Wednesday, February 3, 2010

not being so afraid anymore

Last night was the first night I've been scared in a while. But this is good news! This is a good blog! I think it's been since Urbana, I'm not really sure, but at least over a month now I've been sleeping soundly. And I'll tell you what, it's amazing the difference between getting sleep and not. When I don't, I'm afraid I get a little bit crazy and a lotta bit emo. I've always had a hard time being scared of the idea of ghosts and worse things I can't see, but it got really bad for a couple months after seeing Paranormal Activity. Don't see it. Seriously. While I know that I am protected, it's just really hard for me not to still be scared. Images stick with me, words and sounds, all of it.
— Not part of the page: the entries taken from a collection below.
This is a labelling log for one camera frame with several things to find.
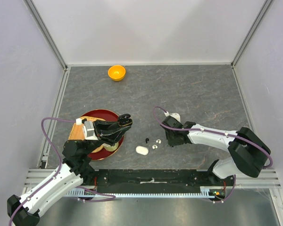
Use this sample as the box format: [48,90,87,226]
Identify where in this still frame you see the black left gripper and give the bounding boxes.
[83,118,132,155]

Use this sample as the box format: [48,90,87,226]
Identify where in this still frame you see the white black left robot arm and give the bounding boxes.
[7,113,133,226]

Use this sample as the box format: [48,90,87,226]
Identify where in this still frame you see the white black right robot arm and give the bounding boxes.
[160,116,272,186]

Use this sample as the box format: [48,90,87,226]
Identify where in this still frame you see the white earbud charging case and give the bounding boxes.
[135,145,149,155]

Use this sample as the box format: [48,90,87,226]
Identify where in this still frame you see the pale green plastic cup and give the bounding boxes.
[103,142,119,152]

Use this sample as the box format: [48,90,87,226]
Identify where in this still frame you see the round red lacquer tray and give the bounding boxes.
[81,109,124,161]

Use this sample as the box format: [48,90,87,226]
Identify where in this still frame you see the woven bamboo mat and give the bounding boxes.
[68,116,102,140]

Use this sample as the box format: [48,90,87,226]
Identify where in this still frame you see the orange plastic bowl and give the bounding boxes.
[108,65,126,81]

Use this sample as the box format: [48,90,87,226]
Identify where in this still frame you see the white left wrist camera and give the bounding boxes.
[83,121,97,140]

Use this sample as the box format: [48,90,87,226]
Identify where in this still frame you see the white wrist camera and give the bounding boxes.
[164,112,181,122]
[83,121,97,140]

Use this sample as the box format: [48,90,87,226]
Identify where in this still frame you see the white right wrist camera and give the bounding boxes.
[164,112,181,122]

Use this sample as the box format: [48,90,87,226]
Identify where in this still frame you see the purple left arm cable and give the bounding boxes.
[8,117,77,226]

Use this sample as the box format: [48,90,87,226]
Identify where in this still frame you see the white slotted cable duct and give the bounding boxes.
[64,188,225,199]

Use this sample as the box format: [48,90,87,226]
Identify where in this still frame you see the aluminium frame rails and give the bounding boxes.
[24,169,55,187]

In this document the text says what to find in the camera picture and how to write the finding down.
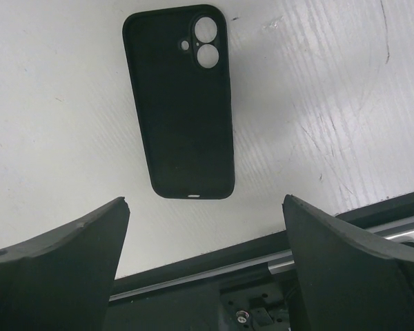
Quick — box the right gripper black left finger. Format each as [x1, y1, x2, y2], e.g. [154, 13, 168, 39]
[0, 197, 130, 330]

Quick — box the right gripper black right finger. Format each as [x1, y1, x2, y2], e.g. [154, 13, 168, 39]
[283, 195, 414, 330]

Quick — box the black phone case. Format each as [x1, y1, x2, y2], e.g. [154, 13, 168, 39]
[122, 4, 235, 199]

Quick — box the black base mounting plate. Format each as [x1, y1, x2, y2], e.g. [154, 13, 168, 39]
[103, 192, 414, 330]

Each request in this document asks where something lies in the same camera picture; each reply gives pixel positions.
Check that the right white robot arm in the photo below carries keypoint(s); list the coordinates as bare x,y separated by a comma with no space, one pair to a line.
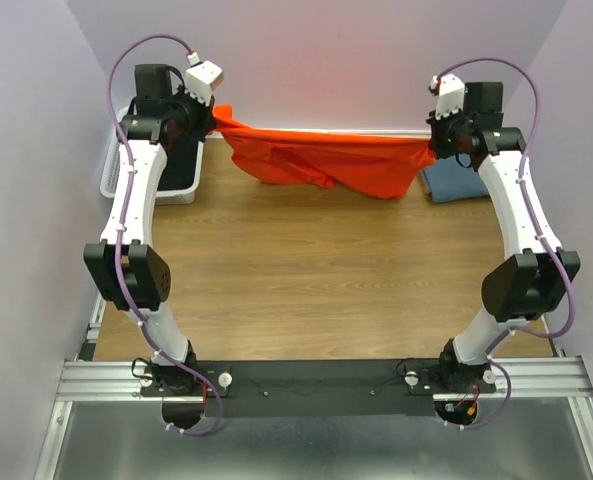
537,272

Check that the white plastic laundry basket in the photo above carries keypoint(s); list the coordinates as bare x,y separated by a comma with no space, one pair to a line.
113,170

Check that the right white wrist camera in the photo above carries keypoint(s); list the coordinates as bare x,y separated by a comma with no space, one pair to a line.
449,91

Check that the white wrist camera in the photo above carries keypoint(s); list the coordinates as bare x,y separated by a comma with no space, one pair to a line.
449,91
202,78

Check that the black t shirt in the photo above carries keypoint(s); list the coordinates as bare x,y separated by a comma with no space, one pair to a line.
180,170

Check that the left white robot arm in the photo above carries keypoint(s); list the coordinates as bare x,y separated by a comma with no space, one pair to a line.
165,122

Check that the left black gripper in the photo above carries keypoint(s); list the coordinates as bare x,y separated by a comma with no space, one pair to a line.
206,120

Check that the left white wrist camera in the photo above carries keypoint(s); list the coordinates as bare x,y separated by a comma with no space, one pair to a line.
202,78

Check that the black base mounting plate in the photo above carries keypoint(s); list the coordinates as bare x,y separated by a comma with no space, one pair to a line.
309,388

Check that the folded blue t shirt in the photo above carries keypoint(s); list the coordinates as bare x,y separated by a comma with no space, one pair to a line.
447,182

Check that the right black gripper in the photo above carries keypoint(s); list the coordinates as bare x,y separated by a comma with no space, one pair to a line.
438,149

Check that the aluminium frame rail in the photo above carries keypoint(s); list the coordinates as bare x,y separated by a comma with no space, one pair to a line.
538,424

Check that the orange t shirt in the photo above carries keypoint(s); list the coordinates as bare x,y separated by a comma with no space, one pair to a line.
381,167

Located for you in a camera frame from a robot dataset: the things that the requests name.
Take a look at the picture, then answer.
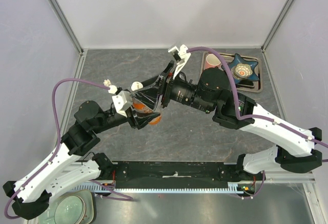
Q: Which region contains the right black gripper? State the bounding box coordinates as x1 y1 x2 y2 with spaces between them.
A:
130 60 214 114

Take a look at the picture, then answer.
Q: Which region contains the orange drink bottle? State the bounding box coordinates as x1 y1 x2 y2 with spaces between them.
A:
133 99 162 125

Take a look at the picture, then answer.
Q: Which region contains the white bottle cap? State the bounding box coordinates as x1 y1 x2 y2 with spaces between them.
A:
131 82 144 91

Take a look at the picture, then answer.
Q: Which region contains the cream bottle cap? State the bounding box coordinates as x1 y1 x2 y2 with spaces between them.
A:
104 79 111 87

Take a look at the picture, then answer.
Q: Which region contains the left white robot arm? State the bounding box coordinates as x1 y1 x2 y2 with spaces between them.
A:
3 100 160 220

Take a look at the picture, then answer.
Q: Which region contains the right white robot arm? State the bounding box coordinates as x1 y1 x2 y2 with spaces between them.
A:
131 67 323 180

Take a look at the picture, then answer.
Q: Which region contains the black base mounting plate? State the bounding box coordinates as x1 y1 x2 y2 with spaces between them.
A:
97 161 264 182

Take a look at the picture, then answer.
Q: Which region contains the pink mug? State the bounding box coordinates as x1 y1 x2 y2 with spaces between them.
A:
203 54 221 70

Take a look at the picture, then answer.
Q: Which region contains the blue star-shaped dish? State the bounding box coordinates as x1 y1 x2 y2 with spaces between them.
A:
227 53 259 84

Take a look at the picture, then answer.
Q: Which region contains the small patterned bowl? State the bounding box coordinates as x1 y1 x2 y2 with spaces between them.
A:
231 63 253 79

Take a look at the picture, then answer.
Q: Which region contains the green ceramic plate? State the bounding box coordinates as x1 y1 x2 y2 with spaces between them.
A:
38 190 96 223

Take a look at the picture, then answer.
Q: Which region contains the green ceramic bowl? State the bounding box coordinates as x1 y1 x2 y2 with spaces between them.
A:
54 195 86 224

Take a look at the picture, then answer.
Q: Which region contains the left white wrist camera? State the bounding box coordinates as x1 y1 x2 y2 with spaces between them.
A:
108 85 133 117

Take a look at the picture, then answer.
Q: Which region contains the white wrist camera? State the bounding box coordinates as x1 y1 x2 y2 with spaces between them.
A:
168 45 191 79
108 85 133 117

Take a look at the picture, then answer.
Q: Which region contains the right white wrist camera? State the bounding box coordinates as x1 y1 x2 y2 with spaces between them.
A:
168 45 191 79

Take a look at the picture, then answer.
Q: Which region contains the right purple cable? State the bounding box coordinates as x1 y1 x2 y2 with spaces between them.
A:
187 46 328 163

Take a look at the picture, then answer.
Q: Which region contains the purple cable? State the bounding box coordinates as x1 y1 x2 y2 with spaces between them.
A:
187 46 328 163
4 78 134 219

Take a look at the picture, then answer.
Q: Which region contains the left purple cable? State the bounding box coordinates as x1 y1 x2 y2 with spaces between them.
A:
4 78 134 219

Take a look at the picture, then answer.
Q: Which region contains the slotted cable duct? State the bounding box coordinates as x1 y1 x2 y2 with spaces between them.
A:
69 181 255 194

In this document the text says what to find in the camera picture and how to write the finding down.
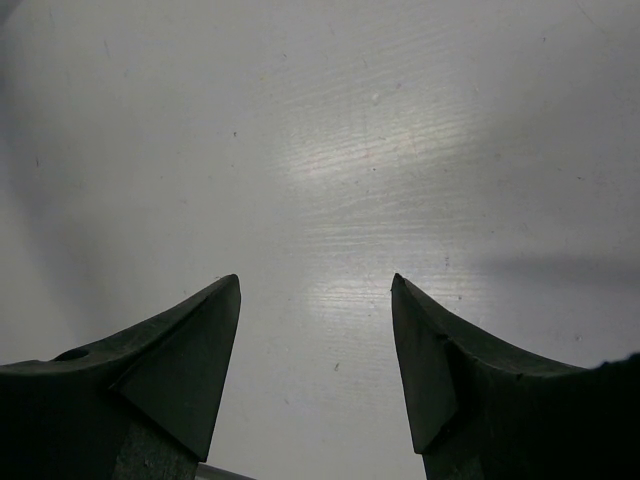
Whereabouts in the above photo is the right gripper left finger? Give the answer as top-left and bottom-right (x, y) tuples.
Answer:
(1, 274), (241, 479)

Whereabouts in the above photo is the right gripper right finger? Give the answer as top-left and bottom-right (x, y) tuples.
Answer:
(391, 276), (639, 479)

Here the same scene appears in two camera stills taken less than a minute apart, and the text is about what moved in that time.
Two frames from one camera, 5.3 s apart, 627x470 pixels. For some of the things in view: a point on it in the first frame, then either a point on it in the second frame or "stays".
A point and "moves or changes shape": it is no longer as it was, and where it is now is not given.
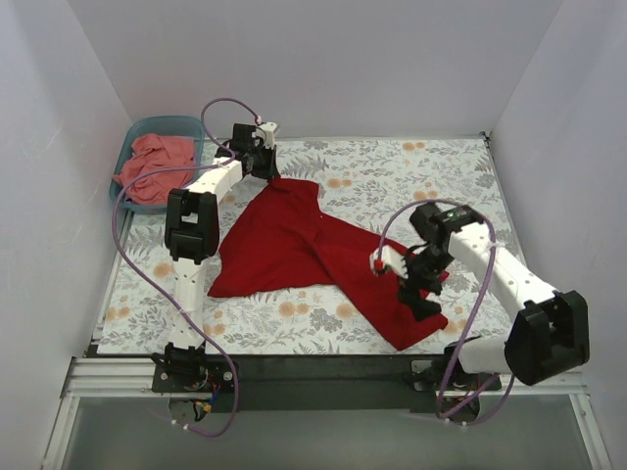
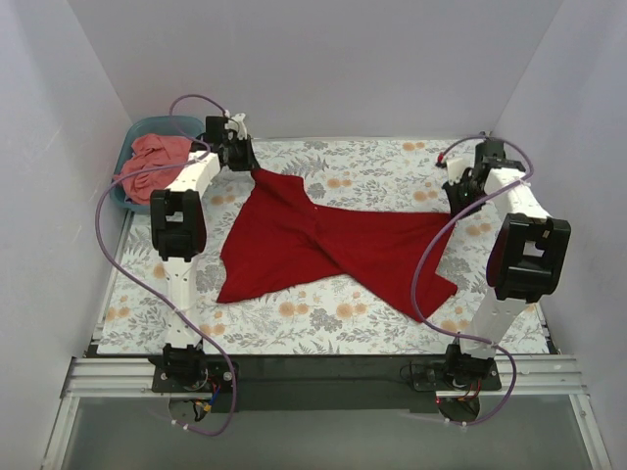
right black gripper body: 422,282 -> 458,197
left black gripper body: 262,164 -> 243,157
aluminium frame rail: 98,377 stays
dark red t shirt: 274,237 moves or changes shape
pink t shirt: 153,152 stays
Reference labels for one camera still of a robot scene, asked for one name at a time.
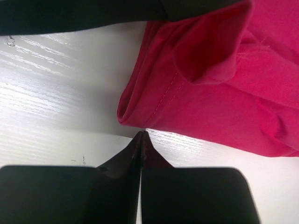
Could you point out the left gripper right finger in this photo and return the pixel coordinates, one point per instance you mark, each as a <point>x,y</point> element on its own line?
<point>171,195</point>

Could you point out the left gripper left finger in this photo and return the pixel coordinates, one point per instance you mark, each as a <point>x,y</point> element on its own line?
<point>107,194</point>

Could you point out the red t-shirt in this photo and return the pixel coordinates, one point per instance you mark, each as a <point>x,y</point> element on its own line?
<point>230,77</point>

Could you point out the folded black t-shirt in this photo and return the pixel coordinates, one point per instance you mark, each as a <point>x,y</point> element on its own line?
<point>33,17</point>

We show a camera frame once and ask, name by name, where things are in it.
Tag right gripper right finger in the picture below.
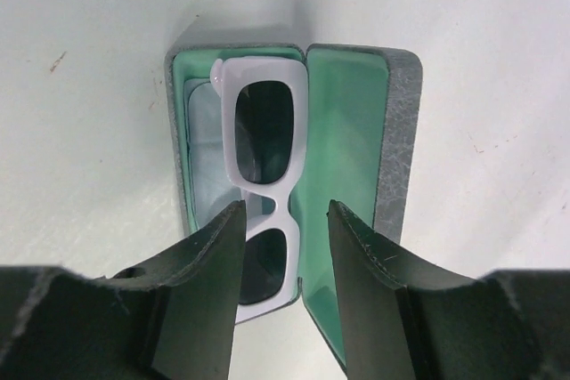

This is complicated by the fact that I think I've been having some sort of sleep/dream disruptance. I've wikied the heck out of this, and it may be that I'm overthinking, but every so often (more frequently last semester than ever before), usually within the first couple hours of falling asleep, I'll open my eyes suddenly and I can see my room and I can also see something about a foot from my face. It wakes me up fast, and I almost always roll over immediately and throw the covers over my head and pray furiously until I fall asleep again. Sometimes it's something that I can see but also see through. Other times, like last night, it's more solid. Something I want to fling away from me.

Now I've come to the conclusion that I'm having some sort of mixed dreaming-while-awake hallucinations, and while typing that sounds crazy, I am seeing something that is very real to me and scares the heck out of me, even while I've gotten to the point that I'm pretty certain nothing is actually there. It's jolting and terrifying to wake up and see something very vivid floating above your head, especially if you're already scared to begin with. My brother's had night terrors in the past and I wonder if this is related.

Here's the article I'm looking at. While I'm not paralyzed (I'm able to immediately flip over), they have most often happened when I've been lying on my back. And I'm usually having really vivid dreams. This seems to make sense to me. I'm wondering now about my diet, my schedules, and if there's anything I can do about preventing it.

There's this, though, and it's what helped a lot last night:

"But you are brought down to the grave, to the depths of the pit. Those who see you stare at you, they ponder your fate: 'Is this the man who shook the earth and made kingdoms tremble, the man who made the world a desert, who overthrew its cities and would not let his captives go home?'"
--Isaiah 14:15-17

It's incredibly comforting to me. It's like, really? You're the one who's been causing all this trouble? Seriously? "Flesh and blood cannot come to the Mountains [of heaven]. Not because they are too rank, but because they are too weak. What is a Lizard compared with a stallion? Lust is a poor, weak, whimpering whispering thing compared with that richness and energy of desire which will arise when lust has been killed." C. S. Lewis wrote that in The Great Divorce. (I realize he's talking about something different, but it reminds me of this.) What's this tiny, weak, noisy-scurrying thing when compared to the power of God?

I still ended up having some freaky dreams after falling back asleep, but I'd just read those verses a few days ago and as soon as I got scared, there they were. It was the first thing that came to mind when I rolled over. I'm not saying I wasn't still afraid, but the head knowledge is starting to make its way to my heart. How often in Scripture does it say, do not be afraid, the Lord your God is with you! It's true, it's good, and he is.